La morte è il lavoro. “Mickey 17”, Bong Joon-ho (2025)

Una satira scontata sul capitalismo tecnologico ma con grandi momenti visivi
Robert Pattinson con casco e tuta spaziale in una scena di "Mickey 17" di Bong Joon-ho (2025)

Mickey 17 di Bong Joon-ho prende alla lettera l’adagio di Jean Cocteau secondo cui il cinema è la morte al lavoro sugli attori. Il film è ambientato in un futuro non troppo remoto. Per sfuggire a uno spietato strozzino, lo sfigato Mickey Barnes aderisce a un programma di colonizzazione spaziale ideato dal fanatico senatore Kenneth Marshall. Mickey si candida come “expendable”, “sacrificabile”. Finisce impiegato in una serie di missioni suicide, al termine delle quali viene “ristampato” grazie a una tecnologia che consente di ottenere cloni perfetti ma dotati di memoria. La routine mortuaria procede senza intoppi, finché un guaio accade su Nephilim. Nel tentativo di catturare uno dei grossi invertebrati che costituiscono la fauna tipica del pianeta, il diciassettesimo Mickey precipita in un crepaccio ghiacciato. Ha una gamba rotta, sembra stia per diventare cibo per vermi, ma, sorpresa, gli “striscianti” lo salvano. Tornato a bordo della navetta spaziale, scopre con spavento che gli scienziati hanno già generato un suo clone. Si tratta di un “multiplo”, e i multipli sono vietati. Per di più, mentre Mickey 17 è dolce e remissivo, Mickey 18 è asociale e violento.

Da qui, come nei precedenti film di Bong (Snowpiercer, Parasite), si accende la miccia del conflitto di classe. Barnes è l’ultimo anello di una catena sociale al vertice della quale sta il senatore Marshall, che Mark Ruffalo interpreta scimmiottando Donald Trump – un Donald Trump dai connotati mussoliniani, per intenderci. Il senatore vive con la moglie in una lussuosa dependance dell’astronave.
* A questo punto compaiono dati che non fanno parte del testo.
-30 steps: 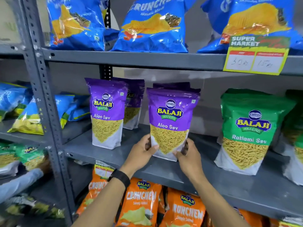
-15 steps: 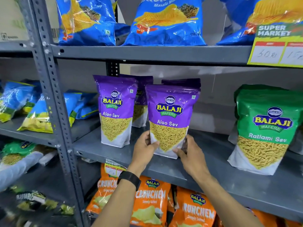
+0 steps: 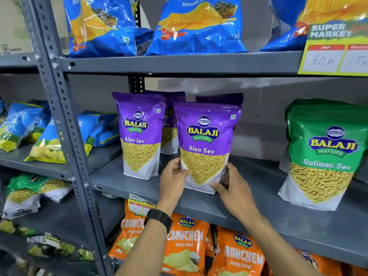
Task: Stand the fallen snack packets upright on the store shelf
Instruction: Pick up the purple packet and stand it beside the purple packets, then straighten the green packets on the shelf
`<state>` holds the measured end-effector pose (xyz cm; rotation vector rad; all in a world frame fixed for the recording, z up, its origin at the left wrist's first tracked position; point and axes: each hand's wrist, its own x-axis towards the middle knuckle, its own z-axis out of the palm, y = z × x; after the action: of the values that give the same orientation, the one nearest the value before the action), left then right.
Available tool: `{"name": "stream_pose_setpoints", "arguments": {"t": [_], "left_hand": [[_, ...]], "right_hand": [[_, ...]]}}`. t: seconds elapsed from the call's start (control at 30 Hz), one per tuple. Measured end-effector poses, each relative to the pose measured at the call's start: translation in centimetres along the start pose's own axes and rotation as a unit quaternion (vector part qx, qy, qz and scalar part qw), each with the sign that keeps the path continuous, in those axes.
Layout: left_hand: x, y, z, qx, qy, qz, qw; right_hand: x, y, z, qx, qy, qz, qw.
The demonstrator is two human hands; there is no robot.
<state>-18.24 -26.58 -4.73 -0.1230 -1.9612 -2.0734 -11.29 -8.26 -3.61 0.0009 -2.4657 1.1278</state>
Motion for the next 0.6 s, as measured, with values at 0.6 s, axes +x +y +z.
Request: {"name": "stream_pose_setpoints", "arguments": {"t": [0.6], "left_hand": [[-9.6,3.4,20.0,0.077,-0.249,0.037,0.965]], "right_hand": [[-4.7,15.0,-20.3,0.056,0.233,0.126,0.963]]}}
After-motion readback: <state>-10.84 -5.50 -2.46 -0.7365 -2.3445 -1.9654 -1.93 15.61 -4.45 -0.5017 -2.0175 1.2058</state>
È un uomo ottuso e sadico, e per di più ossessionato dalla propria immagine di condottiero. Il suo sogno di colonizzare Nephilim nasconde un programma eugenetico, finanziato da un’organizzazione di fanatici religiosi. Il tentativo di Mickey 18 di eliminarlo fallisce. In compenso, l’uccisione di un cucciolo di strisciante provoca l’adunata minacciosa di una colonia di migliaia di creature sotto l’astronave. Marshall affida ai due Mickey il compito di ucciderne quanti più possibile: il vincitore della sfida sopravviverà, l’altro sarà soppresso, e così il resto degli striscianti. I due Mickey riusciranno a sventare il piano con il supporto delle coraggiose Nasha e Kai.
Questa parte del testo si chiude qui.